Author | Year | Disease Site | Radiation Technique | Dose per Fraction to Brachial Plexus (Gy) | Dmax (Mean) to Brachial Plexus (Gy) | Dmax Range to Brachial Plexus (Gy) | EQD2 (Gy) | RIBP Incidence (%) | Chemotherapy (%) |
---|---|---|---|---|---|---|---|---|---|
‡Amini [17] | 2012 | Lung | 3D-CRT | 2 | 69.7 | 56–82 | 69.7 | 14/90 (16) | Concurrent (90) |
Chang [32] | 2014 | Lung | SBRT and IMRT | 8.75 | 35 | – | 82.25 | 3/10 (30) | – |
‡Chen [33] | 2014 | Head and Neck | IMRT | 1.86 | 65 | 50–79 | 63.14 | 51/352 (14) | Concurrent (63) |
Din [34] | 2013 | Lung and Breast | SBRT | – | – | – | 70.5 | 9/234 (3.8) | – |
‡Eblan [15] | 2013 | Lung | 3D-CRT | 2.11 | 78 | – | 79.6 | 5/11 (45.5) | Concurrent (80) Adjuvant (8.8) |
‡Forquer [35] | 2009 | Lung | SBRT | 8 | 26 | 6–83 | 61.8 | 7/37 (18.9) | – |
‡Lundstedt [24] | 2015 | Breast | 3D-CRT | 2.04 | 50.9 | – | 51.3 | 38/192 (19.8) | Adjuvant (88.5) |
Metcalfe [36] | 2016 | Head and Neck | 3D-CRT | 1.70 | 59.4 | 41–70 | 55.8 | 2/27 (7) | Concurrent (92.6) |
Sood [37] | 2017 | Lung | SBRT | 6.60 | 30.1 | 10–67 | 57.8 | 0/18 (0) | – |
Thomas [16] | 2015 | Head and Neck | IMRT | 2.08 | 72.3 | 49–78 | 74.1 | 0/68 (0) | – |
Truong [18] | 2012 | Head and Neck | IMRT | 1.76 | 58.1 | 46–70 | 55.31 | 0/114 (0) | Concurrent (87.7) |
Yahya [38] | 2016 | Head and Neck | IMRT | 2.75 | 59.8 | – | 71.6 | 0/11 (0) | Concurrent (69.2) |
IMRT | 2.01 | 60.3 | – | 60.3 | 0/20 (0) | ||||
IMRT | 2.00 | 60 | – | 60 | 0/30 (0) | ||||
Yang [39] | 2017 | Cervical Esophagus | 3D-CRT | 2.03 | 60.8 | – | 61.2 | 3/26 (11.5) | Concurrent (28) |
IMRT | 1.84 | 55.3 | – | 53.5 | 2/30 (6.7) | ||||
VMAT | 1.90 | 56.9 | – | 55.8 | 1/22 (4.5) | ||||
Yathiraj [40] | 2016 | Head and Neck | IMRT | 2.08 | 62.4 | – | 63.4 | 0/67 (0) | Concurrent (75) |
Measure | |||||||||
Range (Gy) | 1.70–8.80 | 30.1–78.0 | 51.3–92.2 | ||||||
Mean (Gy, SD) | 3.03 (2.31) | 59.5 (14.3) | 65.8 (10.9) | ||||||
Median (%, IQR) | 5.6 (15.5) |
‡ Included in meta-analysis.
The mean bpDmax to the brachial plexus in EQD2 was 71.2 Gy in the 2D simulated cohorts and 65.8 Gy in the 3D cohorts. The median RIBP incidence was 14% and 5.6% in these same groups.

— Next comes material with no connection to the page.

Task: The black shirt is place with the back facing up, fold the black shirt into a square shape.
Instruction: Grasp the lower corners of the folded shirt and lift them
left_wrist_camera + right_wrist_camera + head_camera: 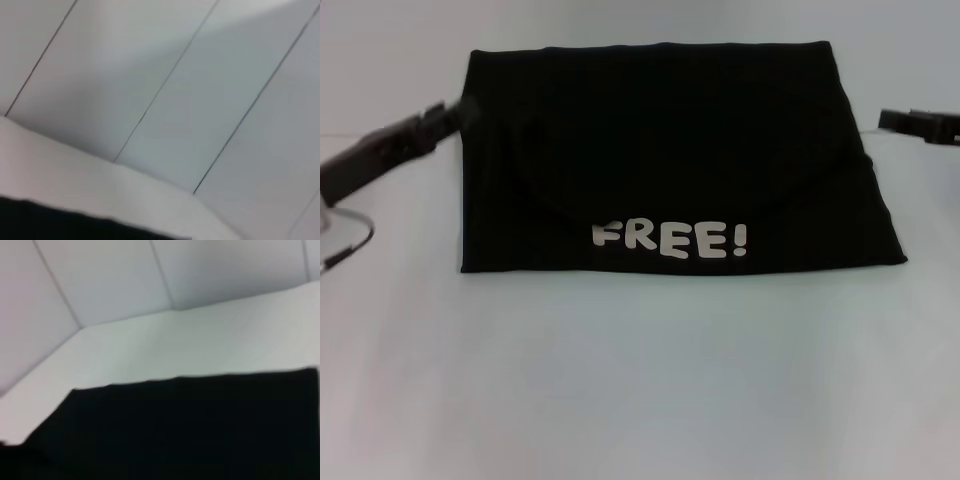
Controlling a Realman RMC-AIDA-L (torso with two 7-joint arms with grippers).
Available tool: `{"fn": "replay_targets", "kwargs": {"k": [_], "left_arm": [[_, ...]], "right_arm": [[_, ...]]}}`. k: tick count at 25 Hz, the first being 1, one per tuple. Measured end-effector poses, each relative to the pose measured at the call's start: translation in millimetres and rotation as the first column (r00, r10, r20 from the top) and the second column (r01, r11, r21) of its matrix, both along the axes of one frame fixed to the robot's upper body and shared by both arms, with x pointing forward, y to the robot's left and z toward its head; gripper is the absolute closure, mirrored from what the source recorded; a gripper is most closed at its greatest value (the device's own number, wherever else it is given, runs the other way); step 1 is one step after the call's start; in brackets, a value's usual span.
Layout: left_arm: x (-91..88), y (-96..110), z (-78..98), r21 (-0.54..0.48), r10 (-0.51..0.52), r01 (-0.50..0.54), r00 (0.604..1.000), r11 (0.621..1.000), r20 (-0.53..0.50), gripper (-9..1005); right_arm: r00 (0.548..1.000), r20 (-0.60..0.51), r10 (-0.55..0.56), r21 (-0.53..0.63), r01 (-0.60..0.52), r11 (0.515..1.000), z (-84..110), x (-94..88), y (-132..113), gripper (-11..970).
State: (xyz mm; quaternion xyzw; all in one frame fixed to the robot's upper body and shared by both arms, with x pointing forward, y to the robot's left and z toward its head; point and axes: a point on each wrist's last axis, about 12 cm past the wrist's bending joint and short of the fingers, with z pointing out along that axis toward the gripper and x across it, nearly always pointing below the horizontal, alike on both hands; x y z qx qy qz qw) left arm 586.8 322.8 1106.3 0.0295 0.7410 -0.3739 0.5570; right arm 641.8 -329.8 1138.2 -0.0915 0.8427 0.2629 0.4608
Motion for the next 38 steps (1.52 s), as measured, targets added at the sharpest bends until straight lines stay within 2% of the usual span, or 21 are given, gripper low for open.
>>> {"fn": "replay_targets", "kwargs": {"k": [3,9,12,18,22,31,38], "left_arm": [[-15.2,11.3,-10.9,0.104,-0.008,0.010,1.000,0.994,-0.019,362],[-25.8,17.2,-29.9,0.261,-0.009,0.031,0.996,0.965,-0.087,362],[-24.2,15.0,-40.5,0.322,0.013,0.028,0.992,0.946,-0.124,362],[-11.4,-3.4,-56.6,0.458,0.040,0.048,0.983,0.888,-0.181,362],[-6.6,-10.5,-58.0,0.476,0.034,0.060,0.982,0.877,-0.186,362],[-3.6,-11.5,-60.8,0.495,0.049,0.055,0.980,0.867,-0.195,363],[-5.7,-22.9,-61.8,0.491,-0.021,0.123,0.978,0.863,-0.207,363]], "right_arm": [[0.998,-0.039,0.039,0.042,-0.037,0.998,0.7,-8.7,-4.5,424],[0.992,-0.077,0.099,0.081,-0.093,0.992,1.4,-18.5,-7.0,424],[0.988,-0.087,0.126,0.091,-0.118,0.989,0.9,-21.2,-4.7,425],[0.988,-0.099,0.120,0.110,-0.109,0.988,-0.3,-21.8,-3.6,425],[0.988,-0.099,0.116,0.114,-0.105,0.988,-0.1,-21.5,-3.8,426],[0.991,-0.096,0.094,0.108,-0.084,0.991,-1.2,-19.8,-4.5,427],[0.992,-0.094,0.083,0.103,-0.073,0.992,-2.0,-19.0,-5.1,428]]}}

EQD2 doses were plotted against RIBP incidence for all 37 study cohorts (Fig. 2). A total of 16 cohorts experienced an RIBP incidence of ≤5%. Of these, 10 cohorts received a bpDmax EQD2 ≤60 Gy, and 12 received a bpDmax EQD2 ≤66 Gy.

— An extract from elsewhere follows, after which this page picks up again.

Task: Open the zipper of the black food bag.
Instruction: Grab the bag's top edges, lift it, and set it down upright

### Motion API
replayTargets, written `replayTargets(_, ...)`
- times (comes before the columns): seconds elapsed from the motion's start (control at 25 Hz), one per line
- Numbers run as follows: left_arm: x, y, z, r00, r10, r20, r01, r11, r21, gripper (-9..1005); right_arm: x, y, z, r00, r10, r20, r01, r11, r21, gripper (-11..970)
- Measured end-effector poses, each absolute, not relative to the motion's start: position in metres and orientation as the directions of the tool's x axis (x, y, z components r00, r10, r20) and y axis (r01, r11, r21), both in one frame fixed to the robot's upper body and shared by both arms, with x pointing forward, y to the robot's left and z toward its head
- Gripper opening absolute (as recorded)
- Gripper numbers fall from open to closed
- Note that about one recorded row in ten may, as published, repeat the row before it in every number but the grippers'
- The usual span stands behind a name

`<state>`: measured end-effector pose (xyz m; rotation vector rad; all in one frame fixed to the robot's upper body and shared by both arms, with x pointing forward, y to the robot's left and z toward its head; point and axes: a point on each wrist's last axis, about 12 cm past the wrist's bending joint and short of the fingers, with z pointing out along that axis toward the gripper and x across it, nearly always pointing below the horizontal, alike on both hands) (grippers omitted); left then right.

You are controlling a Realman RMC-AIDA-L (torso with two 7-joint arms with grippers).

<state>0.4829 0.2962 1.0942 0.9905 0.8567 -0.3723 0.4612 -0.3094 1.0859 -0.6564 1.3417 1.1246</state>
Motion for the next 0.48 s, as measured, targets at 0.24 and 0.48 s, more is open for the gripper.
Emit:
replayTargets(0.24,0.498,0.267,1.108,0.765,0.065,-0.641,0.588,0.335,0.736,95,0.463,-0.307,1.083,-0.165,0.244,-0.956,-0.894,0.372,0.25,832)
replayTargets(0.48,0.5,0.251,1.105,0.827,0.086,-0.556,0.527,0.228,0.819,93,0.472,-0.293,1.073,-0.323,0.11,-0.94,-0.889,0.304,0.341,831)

A total of 6 cohorts experienced ≤5% RIBP with doses greater than 60 Gy, with 5 cohorts having been simulated by 3D-CT techniques. Of these 5 cohorts, 4 consisted of patients with head and neck cancer treated by IMRT technique.
Four cohorts total experienced an RIBP incidence >5% despite EQD2 doses below 60 Gy. Of these, the highest RIBP incidence was 20% observed at a bpDmax of 51 Gy in a cohort of breast cancer patients [24].
3.4. Meta-analysis
A total of 5 studies reporting RIBP effect size in relation to bpDmax were selected for meta-analysis. All included studies utilized 3D-CT planning (Table 2B). Two studies reported continuous effect sizes while the remainder had categorical dose variables; the effect sizes in the latter studies were converted to continuous representations as described previously. A single RR for each Gy increase in dose was determined for each study.

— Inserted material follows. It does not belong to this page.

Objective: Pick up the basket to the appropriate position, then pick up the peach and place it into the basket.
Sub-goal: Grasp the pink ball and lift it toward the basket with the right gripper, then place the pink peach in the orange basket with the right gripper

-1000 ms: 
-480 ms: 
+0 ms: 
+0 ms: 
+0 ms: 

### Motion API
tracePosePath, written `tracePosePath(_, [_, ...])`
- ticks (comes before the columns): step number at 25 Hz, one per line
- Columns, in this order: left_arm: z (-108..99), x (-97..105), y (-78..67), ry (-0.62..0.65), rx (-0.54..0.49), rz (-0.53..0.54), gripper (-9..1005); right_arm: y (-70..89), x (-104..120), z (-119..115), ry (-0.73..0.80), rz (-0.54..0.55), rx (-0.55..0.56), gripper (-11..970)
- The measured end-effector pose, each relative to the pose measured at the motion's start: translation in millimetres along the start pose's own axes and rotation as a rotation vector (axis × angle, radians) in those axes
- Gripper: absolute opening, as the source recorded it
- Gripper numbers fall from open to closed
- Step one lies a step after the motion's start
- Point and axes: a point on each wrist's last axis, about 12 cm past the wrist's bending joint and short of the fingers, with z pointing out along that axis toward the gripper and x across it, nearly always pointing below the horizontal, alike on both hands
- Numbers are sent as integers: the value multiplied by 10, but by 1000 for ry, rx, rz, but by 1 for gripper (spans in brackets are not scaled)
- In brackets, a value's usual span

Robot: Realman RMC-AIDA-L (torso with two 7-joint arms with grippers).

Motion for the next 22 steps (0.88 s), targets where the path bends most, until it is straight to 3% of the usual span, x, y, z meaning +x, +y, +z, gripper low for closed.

The individual continuous effect sizes of these studies and the cumulative effect size are presented in Fig. 3. [15], [17], [24], [33], [35]. The cumulative (combined) estimated RR was 1.11 (95% CI, 1.07–1.15). Given the small number and heterogeneity of included studies, the random effects model was used. Each study was weighted based on number of patients, event rate, and bpDmax range. The study by Chen et al. received the greatest weight [33]. Sensitivity analysis did not report significant change in the cumulative RR, which ranged from 1.09 (95% CI, 1.05–1.13) to 1.13 (95% CI, 1.03–1.23) with removal of Eblan et al. [15] and Amini et al. respectively [17]. Each cumulative RR value determined by sensitivity analysis was statistically significant.
Fig. 4A presents a graphical representation of the dose-effect RR for individual studies. The central dose values of each category within individual studies are shown as data points. The filled points represent the endpoint category, that is, the cohort of patients experiencing RIBP. The open points represent the patient cohort that did not experience RIBP, and are set as the reference category. This figure illustrates that, as expected, all RRs were in the direction of increasing risk with higher dose, justifying the conversion of RRs from categorical to continuous representations.
Lines corresponding to continuous effect sizes are presented in Fig. 4B, with the slopes of the lines representing the RRs. These effect estimates are presented over the range of 44 Gy-90 Gy (determined by the ranges of bpDmax reported in the included studies). The cumulative RR is 1.11 per Gy increase in bpDmax, with the 95% CI ranging from 1.04 to 1.19. The baseline risk for this line was modelled to begin at 60 Gy, corresponding to the current lowest RTOG constraint.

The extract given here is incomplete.